Amended And Restated Bylaws Of Minnesota Senior Soccer

This instrument constitutes the Bylaws of Minnesota Senior Soccer (“MSS”), a Minnesota nonprofit corporation, adopted for the purpose of regulating and managing the internal affairs of this corporation.

  1. This corporation shall not have a seal.
  1. MSS shall be affiliated with the United States Soccer Federation (“USSF”) and the Minnesota Soccer Association (“MSA”) and shall comply with the bylaws and policies of the USSF to the extent applicable to MSS.
  1. MSS shall promote participation in and the development of skills through recreational soccer games for adults over forty (40) in the state of Minnesota.
  2. MSS shall develop clear policies and procedures for the oversight of MSS aligned with the policies of the USSF and MSA.
  1. Classes of Members. The membership of the corporation shall consist of a single class of voting members. Members shall be soccer teams that have completed all application materials, met any membership criteria, and paid any membership dues established by the Board of Directors.
  2. Members’ Rights and Term of Membership. Members are entitled to vote and have equal rights and preferences in matters not otherwise provided for by the Board of Directors. The term of membership shall be one (1) year.

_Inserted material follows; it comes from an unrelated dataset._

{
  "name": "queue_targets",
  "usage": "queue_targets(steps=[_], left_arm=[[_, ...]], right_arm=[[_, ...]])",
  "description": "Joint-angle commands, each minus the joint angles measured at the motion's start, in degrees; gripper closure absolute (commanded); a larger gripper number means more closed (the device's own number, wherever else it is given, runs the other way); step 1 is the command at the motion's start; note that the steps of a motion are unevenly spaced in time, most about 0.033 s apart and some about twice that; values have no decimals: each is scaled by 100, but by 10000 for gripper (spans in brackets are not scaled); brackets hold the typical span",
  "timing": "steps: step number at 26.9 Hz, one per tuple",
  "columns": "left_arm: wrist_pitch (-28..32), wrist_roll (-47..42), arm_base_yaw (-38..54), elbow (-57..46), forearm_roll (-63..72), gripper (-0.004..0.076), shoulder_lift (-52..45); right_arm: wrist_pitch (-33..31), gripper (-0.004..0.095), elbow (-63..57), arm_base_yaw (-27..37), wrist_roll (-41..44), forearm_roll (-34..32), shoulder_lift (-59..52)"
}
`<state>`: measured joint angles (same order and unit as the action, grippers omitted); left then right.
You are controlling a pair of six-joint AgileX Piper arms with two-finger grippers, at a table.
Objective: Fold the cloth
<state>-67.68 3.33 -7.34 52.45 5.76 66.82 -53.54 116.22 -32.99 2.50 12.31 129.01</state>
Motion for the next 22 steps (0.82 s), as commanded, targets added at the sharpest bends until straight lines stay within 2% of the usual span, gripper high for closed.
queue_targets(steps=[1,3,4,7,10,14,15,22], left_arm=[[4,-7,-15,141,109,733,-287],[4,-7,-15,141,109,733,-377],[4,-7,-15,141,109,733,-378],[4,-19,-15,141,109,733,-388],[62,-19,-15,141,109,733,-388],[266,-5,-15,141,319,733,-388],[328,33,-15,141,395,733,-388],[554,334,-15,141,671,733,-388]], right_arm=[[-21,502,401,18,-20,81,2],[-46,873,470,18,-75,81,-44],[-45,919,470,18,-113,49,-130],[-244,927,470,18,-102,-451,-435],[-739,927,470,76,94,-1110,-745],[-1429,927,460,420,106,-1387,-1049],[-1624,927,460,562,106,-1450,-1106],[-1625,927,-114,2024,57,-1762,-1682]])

  3. Designated Representative. Each Member must advise the Secretary in writing of the name and contact information of the Member’s Designated Representative who is entitled to vote on behalf of the Member.

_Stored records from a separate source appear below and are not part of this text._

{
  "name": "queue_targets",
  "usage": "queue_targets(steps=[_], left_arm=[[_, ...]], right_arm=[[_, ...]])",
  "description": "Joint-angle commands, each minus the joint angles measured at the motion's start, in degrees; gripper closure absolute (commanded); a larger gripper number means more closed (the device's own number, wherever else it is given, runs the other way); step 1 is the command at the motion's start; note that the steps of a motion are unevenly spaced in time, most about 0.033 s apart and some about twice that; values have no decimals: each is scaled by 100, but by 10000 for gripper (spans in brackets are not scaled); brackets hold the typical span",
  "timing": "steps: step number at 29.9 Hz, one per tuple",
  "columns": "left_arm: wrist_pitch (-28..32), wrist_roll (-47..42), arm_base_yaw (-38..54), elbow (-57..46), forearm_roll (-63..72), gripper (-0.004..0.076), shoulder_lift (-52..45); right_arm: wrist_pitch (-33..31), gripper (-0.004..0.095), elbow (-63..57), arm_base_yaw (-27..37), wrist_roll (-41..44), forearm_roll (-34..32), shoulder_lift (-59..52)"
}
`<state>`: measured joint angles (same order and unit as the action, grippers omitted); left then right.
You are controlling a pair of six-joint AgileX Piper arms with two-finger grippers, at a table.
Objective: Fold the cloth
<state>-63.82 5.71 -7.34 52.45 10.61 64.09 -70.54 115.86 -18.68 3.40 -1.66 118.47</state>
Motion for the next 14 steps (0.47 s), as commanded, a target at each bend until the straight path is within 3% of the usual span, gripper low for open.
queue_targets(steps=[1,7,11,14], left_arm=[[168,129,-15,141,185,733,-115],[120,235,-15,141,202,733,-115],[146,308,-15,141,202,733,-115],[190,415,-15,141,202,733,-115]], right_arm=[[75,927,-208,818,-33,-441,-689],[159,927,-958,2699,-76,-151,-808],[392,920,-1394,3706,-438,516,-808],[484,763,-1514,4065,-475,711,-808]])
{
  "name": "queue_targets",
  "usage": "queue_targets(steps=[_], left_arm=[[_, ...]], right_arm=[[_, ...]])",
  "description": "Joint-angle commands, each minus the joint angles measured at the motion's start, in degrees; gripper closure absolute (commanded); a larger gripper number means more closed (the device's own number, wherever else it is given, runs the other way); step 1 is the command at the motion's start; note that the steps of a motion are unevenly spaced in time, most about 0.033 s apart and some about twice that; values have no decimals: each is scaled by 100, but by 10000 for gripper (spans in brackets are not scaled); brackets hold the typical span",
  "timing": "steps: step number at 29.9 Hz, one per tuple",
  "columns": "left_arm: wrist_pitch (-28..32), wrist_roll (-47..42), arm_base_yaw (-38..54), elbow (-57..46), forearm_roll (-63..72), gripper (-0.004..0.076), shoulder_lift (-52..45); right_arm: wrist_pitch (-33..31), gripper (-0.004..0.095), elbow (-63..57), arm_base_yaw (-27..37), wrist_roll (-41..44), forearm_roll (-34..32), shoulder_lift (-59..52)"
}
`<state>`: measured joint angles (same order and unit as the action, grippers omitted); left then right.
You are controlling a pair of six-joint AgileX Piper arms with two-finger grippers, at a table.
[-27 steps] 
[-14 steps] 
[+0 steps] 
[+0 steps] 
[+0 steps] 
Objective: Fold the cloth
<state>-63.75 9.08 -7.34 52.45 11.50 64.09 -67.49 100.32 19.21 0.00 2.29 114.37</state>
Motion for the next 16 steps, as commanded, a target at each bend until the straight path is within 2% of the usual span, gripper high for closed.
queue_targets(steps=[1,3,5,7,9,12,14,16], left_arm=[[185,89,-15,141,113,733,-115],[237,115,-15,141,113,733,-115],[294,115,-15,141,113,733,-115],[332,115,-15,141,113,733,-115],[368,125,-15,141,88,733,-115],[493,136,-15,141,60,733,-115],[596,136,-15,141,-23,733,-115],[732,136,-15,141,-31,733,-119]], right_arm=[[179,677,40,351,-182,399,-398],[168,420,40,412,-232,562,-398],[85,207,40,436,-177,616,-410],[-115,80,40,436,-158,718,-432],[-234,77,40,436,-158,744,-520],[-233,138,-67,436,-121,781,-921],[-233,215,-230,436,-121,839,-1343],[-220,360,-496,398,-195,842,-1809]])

  4. Resignation of Members. A Member may resign at any time. Resignation does not release the Member from any obligations to the corporation, including dues, assessments, fees, or charges for goods or services.

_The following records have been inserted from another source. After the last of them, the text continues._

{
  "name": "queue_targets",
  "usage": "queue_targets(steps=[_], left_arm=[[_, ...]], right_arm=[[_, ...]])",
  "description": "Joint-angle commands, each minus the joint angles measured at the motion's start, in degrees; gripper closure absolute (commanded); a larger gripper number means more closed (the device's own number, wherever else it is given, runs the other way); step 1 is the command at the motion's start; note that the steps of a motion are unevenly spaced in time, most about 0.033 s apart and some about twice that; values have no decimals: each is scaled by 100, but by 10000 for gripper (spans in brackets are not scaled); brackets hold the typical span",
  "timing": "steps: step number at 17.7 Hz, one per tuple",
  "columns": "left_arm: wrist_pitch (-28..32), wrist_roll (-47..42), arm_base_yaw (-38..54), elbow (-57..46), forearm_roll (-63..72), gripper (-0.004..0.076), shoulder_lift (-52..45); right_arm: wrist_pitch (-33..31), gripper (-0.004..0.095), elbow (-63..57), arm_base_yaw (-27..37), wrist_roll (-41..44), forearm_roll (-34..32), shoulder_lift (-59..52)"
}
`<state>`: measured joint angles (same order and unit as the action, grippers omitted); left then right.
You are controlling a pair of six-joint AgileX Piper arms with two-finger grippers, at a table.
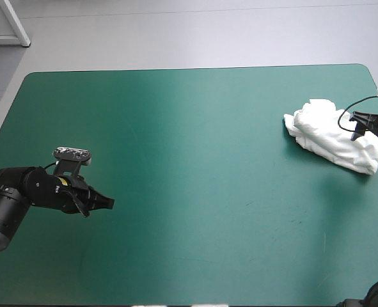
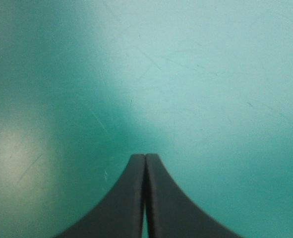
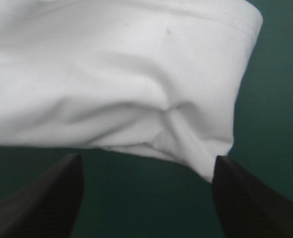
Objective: Fold the cloth
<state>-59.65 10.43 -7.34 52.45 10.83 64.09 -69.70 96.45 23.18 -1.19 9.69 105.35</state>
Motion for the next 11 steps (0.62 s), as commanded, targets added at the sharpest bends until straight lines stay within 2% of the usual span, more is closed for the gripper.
queue_targets(steps=[1,5,8,11], left_arm=[[398,0,-15,141,36,733,-119],[595,15,-15,141,36,733,-156],[865,15,-15,113,36,733,-250],[1392,15,-15,43,96,733,-383]], right_arm=[[21,458,-239,-16,-89,87,-1094],[366,910,-1241,-221,-365,114,-2055],[1039,914,-2244,-566,-383,114,-2952],[2184,915,-3646,-1108,-522,114,-4062]])
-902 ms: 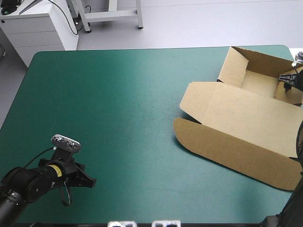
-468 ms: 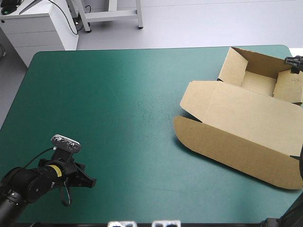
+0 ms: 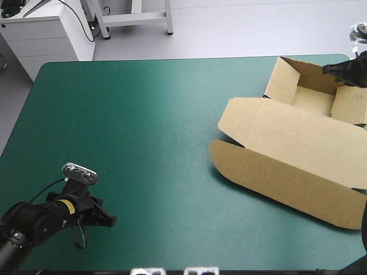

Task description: Fold the box

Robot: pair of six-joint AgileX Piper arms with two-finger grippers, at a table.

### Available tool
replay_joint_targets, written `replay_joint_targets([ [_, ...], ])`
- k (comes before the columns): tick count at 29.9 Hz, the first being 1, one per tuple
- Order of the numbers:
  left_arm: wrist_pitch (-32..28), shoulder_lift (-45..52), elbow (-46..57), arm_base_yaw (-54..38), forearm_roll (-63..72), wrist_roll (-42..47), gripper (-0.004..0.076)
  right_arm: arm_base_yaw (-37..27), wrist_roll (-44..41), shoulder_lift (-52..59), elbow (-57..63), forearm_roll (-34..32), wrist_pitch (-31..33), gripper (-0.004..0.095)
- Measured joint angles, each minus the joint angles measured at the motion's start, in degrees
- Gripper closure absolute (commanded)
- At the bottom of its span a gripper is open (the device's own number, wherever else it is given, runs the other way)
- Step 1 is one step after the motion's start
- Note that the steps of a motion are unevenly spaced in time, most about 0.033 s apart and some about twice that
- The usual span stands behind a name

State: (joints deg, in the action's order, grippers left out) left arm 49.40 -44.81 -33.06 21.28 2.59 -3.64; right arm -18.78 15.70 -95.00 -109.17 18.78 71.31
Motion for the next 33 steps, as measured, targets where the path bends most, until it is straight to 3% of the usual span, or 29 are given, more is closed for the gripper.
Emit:
replay_joint_targets([
  [6, -0.9, 0.0, 0.0, 0.0, 0.0, 0.0, 0.0732, 9.1, 1.9, 11.8, 10.1, 0.9, -2.5, 0.0908],
  [16, -2.1, 2.5, 0.0, 0.0, 0.2, 0.2, 0.0732, 21.5, 3.3, 39.9, 41.2, 2.3, -17.8, 0.0909],
  [23, -0.9, 9.5, 0.0, 0.0, 0.5, 2.7, 0.0732, 23.3, 3.8, 58.3, 61.7, 2.2, -23.6, 0.0908],
  [33, 2.9, 14.2, 2.3, 0.0, 1.5, 2.5, 0.0732, 23.3, 4.0, 77.0, 80.9, 2.2, -24.1, 0.0909],
])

  5. Termination of Membership. Membership shall terminate at the end of the membership term. A Member shall not be expelled or suspended, and a membership shall not be terminated or suspended (except for non-payment of dues, fees, or fines), unless the Member is provided:
    1. Written notice of the proposed expulsion, suspension, or termination, and the reasons for it, at least fifteen (15) days in advance; and
    2. An opportunity to be heard, orally or in writing, at least five (5) days before the effective date of the proposed action, before a person authorized by the Board of Directors to decide whether the proposed expulsion, suspension, or termination should take place.
  6. Member Meetings. Member meetings shall be held as follows:
    1. Regular Meetings of Members. Regular meetings of voting members shall be held annually on a date and at a time determined by the Board of Directors. The Board may determine that a regular meeting will be held solely by means of remote communication, in accordance with these Bylaws.
    2. Members’ Right to Call Meetings. At least twenty (20) members with voting rights, or ten percent (10%) of the members with voting rights (whichever is less), may demand a regular meeting by delivering written notice to the Commissioner or Treasurer. The notice must be signed, dated, and describe the purpose of the meeting. Within thirty (30) days of receiving the demand, the Board shall call a regular meeting to be held no later than ninety (90) days after receipt of the demand, at the expense of the corporation.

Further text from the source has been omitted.